Saturday, March 30, 2013

Ashen Stars - The Witness of My Worth

I ended up spending a fair amount of time looking for a good starter adventure for Ashen Stars. The demo offers up a taste of what the game is like, but I didn't want to kick off the campaign with it. I bought and read all the Ashen Stars adventures available to date. They were good, but not as jumping off points. I considered writing an adventure, but I didn't feel confident enough with the system. In the end, I sheepishly decided to run the adventure provided in the core book.

Yeah, I know. Core book adventures tend to be mediocre. Writing for a group that is, naturally, unfamiliar with the game means keeping things simple. The need to introduce game concepts and mechanics overshadow the things that make for a memorable game. Cunning plot twists and strong NPCs might take away from the process of learning how the game works. These assumptions, based on long experience, were why I initially didn't even consider the one in Ashen Stars. I changed my mind after reading through it while looking for ideas.

Oh, right. Robin Laws wrote this. Maybe I should have picked up on that particular clue a little sooner.
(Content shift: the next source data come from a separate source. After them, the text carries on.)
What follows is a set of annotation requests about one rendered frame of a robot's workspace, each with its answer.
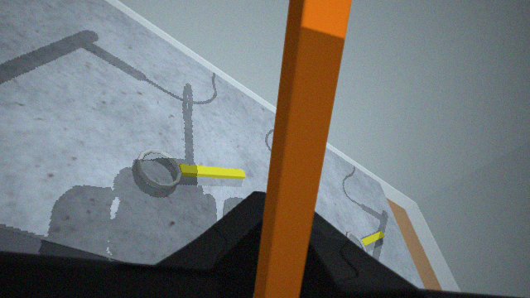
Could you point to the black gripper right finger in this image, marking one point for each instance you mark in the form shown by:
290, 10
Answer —
338, 268

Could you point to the orange long bar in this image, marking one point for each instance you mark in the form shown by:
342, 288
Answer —
312, 53

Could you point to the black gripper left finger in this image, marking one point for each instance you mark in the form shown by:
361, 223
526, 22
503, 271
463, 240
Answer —
221, 263

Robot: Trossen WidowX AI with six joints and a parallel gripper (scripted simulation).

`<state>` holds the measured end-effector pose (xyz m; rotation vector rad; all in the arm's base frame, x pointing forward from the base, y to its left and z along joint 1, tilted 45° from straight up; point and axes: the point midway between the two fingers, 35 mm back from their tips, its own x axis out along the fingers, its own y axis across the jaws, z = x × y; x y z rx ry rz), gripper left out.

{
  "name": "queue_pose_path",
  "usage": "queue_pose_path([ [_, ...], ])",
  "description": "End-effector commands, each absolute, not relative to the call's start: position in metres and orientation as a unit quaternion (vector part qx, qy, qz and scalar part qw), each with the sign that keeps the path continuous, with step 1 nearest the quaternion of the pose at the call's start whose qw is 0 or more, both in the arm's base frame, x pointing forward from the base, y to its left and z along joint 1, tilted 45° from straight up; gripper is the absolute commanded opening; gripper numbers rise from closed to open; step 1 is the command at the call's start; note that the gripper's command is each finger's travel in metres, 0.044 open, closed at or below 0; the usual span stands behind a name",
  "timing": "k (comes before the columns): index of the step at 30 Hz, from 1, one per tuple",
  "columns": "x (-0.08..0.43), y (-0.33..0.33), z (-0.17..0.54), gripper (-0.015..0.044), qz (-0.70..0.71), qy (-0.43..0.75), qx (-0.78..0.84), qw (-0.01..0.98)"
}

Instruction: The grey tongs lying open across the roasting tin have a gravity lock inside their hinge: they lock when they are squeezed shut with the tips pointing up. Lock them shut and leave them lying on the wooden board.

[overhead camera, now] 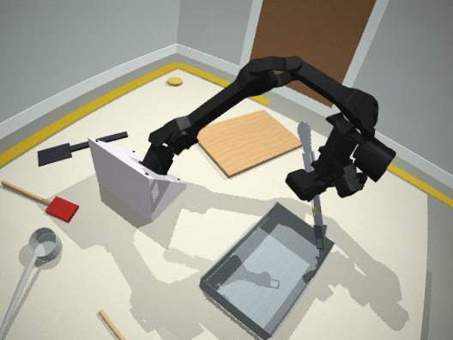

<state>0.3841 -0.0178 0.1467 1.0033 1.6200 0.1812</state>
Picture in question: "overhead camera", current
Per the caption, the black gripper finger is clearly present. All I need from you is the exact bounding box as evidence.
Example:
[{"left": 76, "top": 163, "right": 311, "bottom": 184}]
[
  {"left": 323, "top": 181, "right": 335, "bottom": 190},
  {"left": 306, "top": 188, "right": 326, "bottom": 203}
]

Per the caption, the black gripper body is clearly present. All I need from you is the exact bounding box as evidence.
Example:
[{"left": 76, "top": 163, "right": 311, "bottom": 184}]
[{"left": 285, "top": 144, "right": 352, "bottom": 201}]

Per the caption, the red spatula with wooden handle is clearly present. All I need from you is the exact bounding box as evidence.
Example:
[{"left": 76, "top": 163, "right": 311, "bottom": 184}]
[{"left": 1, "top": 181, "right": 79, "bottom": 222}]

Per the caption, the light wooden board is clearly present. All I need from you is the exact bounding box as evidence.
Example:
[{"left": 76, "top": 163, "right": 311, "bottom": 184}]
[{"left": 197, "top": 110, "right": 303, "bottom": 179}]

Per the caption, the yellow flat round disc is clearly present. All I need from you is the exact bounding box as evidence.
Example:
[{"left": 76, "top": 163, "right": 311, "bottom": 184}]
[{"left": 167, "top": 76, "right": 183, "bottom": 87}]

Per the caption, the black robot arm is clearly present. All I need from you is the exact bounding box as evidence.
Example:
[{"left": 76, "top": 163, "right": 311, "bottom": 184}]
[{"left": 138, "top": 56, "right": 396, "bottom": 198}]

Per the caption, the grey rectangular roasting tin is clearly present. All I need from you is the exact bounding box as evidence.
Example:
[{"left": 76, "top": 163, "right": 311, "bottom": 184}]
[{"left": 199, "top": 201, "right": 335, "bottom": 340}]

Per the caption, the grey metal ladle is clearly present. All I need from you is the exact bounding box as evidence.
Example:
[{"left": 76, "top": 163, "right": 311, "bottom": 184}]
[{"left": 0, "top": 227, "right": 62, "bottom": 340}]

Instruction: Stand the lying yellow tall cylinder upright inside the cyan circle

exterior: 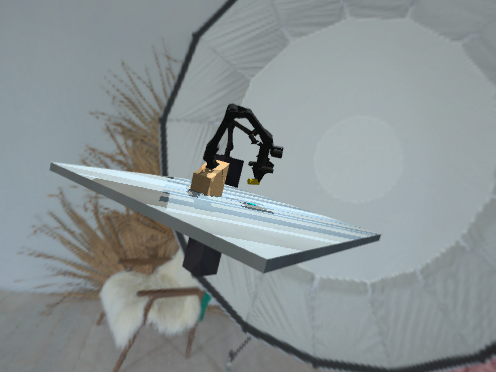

"The Witness of My Worth" did the job of introducing Ashen Stars without feeling like there were training wheels attached. The multiple ways through the adventure gave the players meaningful choices. The plot, based firmly on space opera troupes (specifically Star Trek), kept the players engaged throughout the session. Important elements of the setting were presented in a way that did not interrupt the flow of the action. Mechanics were introduced without feeling forced. The group felt challenged by a "real" adventure rather than going through "AS 101: The Keep Along the Borderspace."

The players initially had trouble getting into the mindset of an investigative game. While there are events moving in the background, there is no GM directed story to sweep the player characters along a predetermined course. It requires player characters to assert themselves over the adventure and drive it forward. Simply reacting to events doesn't work. They have to ask questions, get answers, and use those answers to determine their next step.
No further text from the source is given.